Время от времени, проходя мимо, Симха останавливался у загона, присаживался на камень и, будто бы выковыривая из ноги занозу, с довольной усмешкой поглядывал, как куры клюют зерно.
«Ничего, пускай отъедаются, не чужая это пшеничка, есть там и моя доля, — говорил он себе. — А зерна утекло уже порядочно. Пожалуй, хватит…»
Выждав еще немного, Симха рассказал Оксману, что вот, дескать, ходил он к загону, искал свою пеструю несушку и нашел ее вовсе под амбаром.
— А под амбаром, — говорил он, сокрушенно качая головой, — сыплется в углу зерно, сыплется и сыплется… Должно быть, пудов пятьдесят ушло. — И Симха испуганно округлил глаза и губы. — Нет, вы только подумайте, сколько это времени зерно все течет, и куры его клюют…
Оксман подумал, что, должно быть, не только куры клюют эту пшеницу, и на миг подосадовал:
— Пятьдесят пудов… не больше, Симха? Ай-ай-ай! Ну что ж, если заметят нехватку… если заметят нехватку… ключи-то у Хонци!
— Может статься, он сам выдернул затычку, — задумчиво произнес Симха.
— И таскает зерно, — подхватил Оксман.
— Да, это наверняка его работа. Еще бы, известный ворюга!
— Ворюга, бандит с большой дороги, — поддакивал Оксман. — Нельзя об этом молчать… А что, если мы сейчас заткнем дыру, — помолчав, предложил он, — заткнем и потребуем перевесить зерно? При мне, бывало, и фунта не пропадет. Да, тут мы их прижмем.
Письмо в районный комитет партии Симха Березин и Яков Оксман составили вместе. Начиналось оно так:
«Доводим до вашего сведения, что Хонця Зеленовкер, наш бурьяновский председатель, ворует зерно, поскольку у него имеются ключи от общественного амбара. При Оксмане был порядок, а при Хонце порядок такой, что он ворует общественное зерно и продает на базаре…»
И в конце подписались: «Комнезамовцы».
«Пора бы, давно пора быть ответу из райкома, а там молчат, и Хонця уже наступает на пятки», — вот о чем думал Симха Березин, сидя на камне у амбара.
Димитриос Триандалис все еще кричал, размахивая руками.
Симха встал и подошел поближе.
— Чего ему надо? Опять на бедность просит?
— Ах ты дурноед! — взвился Триандалис. — А кто на твое пузо работал, собака? — кричал он, брызгая слюной и наступая на Березина.

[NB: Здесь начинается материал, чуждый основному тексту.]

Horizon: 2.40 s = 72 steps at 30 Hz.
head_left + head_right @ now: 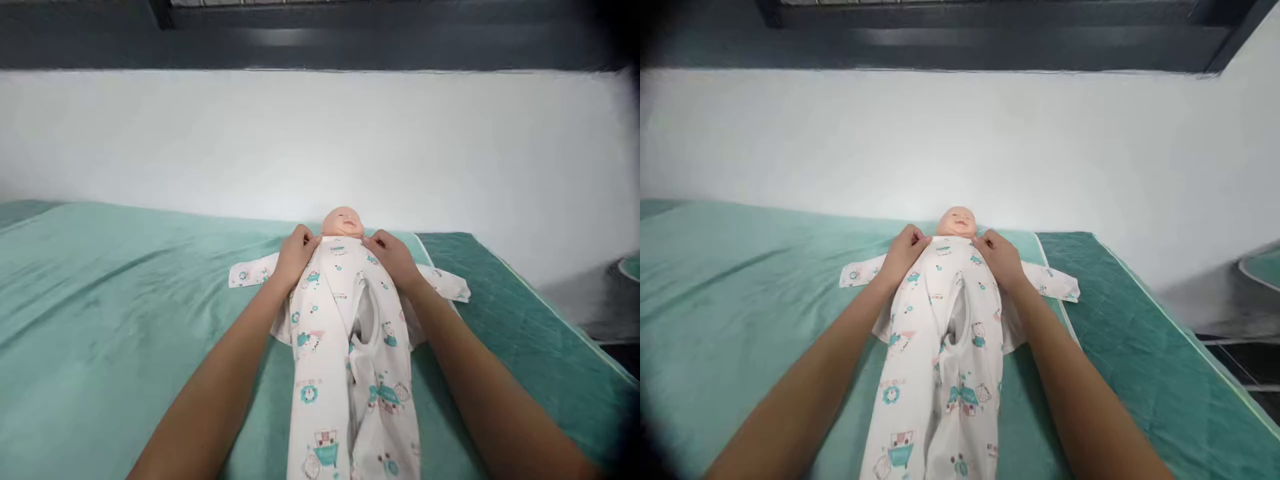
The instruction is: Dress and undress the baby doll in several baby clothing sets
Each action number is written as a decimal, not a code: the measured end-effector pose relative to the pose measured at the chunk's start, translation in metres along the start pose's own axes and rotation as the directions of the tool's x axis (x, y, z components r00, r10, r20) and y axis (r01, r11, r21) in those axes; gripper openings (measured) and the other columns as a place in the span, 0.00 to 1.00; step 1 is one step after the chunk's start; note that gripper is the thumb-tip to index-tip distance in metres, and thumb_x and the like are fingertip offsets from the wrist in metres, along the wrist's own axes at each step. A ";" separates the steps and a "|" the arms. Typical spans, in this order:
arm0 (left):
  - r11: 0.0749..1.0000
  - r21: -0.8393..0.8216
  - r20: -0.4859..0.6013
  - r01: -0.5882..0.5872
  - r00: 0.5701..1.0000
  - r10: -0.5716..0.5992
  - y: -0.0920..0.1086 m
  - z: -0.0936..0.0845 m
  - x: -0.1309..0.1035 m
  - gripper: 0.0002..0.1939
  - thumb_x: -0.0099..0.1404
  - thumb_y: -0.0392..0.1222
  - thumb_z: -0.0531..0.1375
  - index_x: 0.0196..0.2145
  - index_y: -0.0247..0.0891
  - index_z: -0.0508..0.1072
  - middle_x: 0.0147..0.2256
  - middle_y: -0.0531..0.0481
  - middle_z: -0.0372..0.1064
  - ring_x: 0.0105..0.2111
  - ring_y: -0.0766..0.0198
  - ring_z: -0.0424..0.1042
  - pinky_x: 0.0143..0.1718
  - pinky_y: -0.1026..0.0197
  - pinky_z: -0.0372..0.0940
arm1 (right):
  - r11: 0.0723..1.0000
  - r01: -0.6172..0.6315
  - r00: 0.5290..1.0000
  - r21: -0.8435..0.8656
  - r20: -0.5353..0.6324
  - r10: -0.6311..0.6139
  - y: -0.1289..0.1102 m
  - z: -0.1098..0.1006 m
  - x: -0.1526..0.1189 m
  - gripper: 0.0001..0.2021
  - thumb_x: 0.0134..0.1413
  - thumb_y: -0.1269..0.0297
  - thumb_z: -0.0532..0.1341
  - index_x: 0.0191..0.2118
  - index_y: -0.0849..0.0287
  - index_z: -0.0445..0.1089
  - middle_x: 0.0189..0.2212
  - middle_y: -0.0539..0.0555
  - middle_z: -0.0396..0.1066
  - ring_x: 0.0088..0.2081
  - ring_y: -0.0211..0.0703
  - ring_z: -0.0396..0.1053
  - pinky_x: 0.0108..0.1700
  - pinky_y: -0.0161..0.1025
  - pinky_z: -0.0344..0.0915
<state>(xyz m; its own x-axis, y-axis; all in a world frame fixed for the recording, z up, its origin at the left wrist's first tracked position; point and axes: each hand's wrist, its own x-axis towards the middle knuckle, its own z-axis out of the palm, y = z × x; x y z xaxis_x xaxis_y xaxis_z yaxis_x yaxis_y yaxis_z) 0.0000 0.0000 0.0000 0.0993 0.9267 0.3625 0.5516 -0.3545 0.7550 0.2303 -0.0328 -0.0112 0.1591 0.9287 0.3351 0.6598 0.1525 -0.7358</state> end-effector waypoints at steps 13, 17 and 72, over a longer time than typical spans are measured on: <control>0.953 0.160 -0.167 -0.256 0.945 0.282 -0.010 -0.023 -0.091 0.10 0.67 0.36 0.55 0.44 0.40 0.72 0.50 0.44 0.69 0.54 0.56 0.64 0.57 0.50 0.59 | 0.926 0.105 0.963 0.361 -0.268 -0.005 -0.034 -0.022 -0.120 0.12 0.61 0.61 0.57 0.48 0.55 0.71 0.50 0.56 0.72 0.52 0.47 0.69 0.56 0.48 0.64; 0.963 0.145 -0.194 -0.228 0.948 0.254 -0.005 -0.044 -0.165 0.11 0.70 0.39 0.53 0.48 0.40 0.70 0.50 0.44 0.68 0.54 0.57 0.64 0.58 0.51 0.59 | 0.954 0.125 0.981 0.273 -0.176 -0.078 -0.047 -0.032 -0.236 0.14 0.62 0.61 0.58 0.53 0.52 0.66 0.58 0.56 0.65 0.58 0.49 0.64 0.60 0.51 0.60; 0.911 0.108 0.208 -0.397 0.905 0.370 0.105 -0.038 -0.336 0.11 0.68 0.36 0.55 0.47 0.42 0.69 0.40 0.47 0.72 0.42 0.56 0.69 0.45 0.50 0.61 | 0.933 0.081 0.993 -0.352 0.105 -0.046 -0.076 -0.047 -0.367 0.11 0.68 0.57 0.51 0.35 0.53 0.63 0.30 0.50 0.69 0.29 0.43 0.70 0.28 0.36 0.60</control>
<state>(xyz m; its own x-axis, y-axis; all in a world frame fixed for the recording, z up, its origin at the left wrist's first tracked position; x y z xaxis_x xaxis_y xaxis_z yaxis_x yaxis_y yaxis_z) -0.0070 -0.3532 -0.0218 0.4665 0.7339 0.4937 0.5525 -0.6777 0.4853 0.1565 -0.4005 -0.0508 0.0499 0.9511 0.3049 0.8865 0.0984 -0.4521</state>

— Дай ему, Димитриос, дай ему! По зубам его! — хохотали хуторяне.
— Так его, сучье племя! По рылу съезди, по рылу!
— Под вздох, Триандалис, под вздох двинь! — все громче кричали хуторяне, словно давно дожидались случая намять Березину бока.

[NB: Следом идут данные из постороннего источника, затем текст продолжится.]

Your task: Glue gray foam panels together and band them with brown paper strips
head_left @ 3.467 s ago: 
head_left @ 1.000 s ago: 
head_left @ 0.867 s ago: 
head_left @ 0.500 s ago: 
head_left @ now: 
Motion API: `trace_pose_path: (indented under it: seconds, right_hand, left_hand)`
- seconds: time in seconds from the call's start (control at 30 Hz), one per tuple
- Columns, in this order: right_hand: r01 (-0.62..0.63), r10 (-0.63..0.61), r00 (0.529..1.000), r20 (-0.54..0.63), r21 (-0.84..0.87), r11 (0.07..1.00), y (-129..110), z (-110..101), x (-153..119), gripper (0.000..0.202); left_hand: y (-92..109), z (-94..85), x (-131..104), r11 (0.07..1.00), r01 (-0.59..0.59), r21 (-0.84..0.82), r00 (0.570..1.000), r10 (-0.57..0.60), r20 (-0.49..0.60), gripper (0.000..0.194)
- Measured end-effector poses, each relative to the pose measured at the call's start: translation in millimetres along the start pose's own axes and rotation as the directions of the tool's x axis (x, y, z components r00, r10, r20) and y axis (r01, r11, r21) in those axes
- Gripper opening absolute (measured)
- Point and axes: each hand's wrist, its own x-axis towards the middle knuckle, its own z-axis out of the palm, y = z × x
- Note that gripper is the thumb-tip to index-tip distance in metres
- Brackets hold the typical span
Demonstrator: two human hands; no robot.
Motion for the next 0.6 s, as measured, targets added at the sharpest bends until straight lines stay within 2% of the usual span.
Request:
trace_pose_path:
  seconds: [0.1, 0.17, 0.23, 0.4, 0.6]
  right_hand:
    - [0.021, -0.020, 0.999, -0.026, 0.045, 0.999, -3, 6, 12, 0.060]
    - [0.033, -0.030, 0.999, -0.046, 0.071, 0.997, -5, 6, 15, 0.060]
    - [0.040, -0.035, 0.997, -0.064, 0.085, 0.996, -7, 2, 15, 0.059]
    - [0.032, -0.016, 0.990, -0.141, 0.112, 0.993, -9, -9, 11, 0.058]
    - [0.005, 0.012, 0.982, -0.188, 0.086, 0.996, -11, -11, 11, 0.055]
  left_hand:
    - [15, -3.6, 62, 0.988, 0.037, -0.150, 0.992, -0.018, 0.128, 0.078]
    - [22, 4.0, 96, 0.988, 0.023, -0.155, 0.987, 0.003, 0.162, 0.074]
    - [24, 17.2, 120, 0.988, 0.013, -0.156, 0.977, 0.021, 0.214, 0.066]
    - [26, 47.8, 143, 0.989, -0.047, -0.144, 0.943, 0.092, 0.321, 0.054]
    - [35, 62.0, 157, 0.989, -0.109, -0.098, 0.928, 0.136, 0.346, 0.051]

Триандалис стоял против Березина, пригнув голову и тяжело сопя. Наконец он плюнул и отвернулся.
— Смердит, падло!
Хуторяне оглушительно захохотали.
— Годи! Расходился тоже, — сердито проговорил Шефтл Кобылец, подходя. — Симха твой хлеб не жрет, на твоих конях не пашет…
— Не лезь, Шефтл, — отозвался Микита Друян, соскакивая с изгороди. — Дай ему березинских коней, тогда и говори «годи».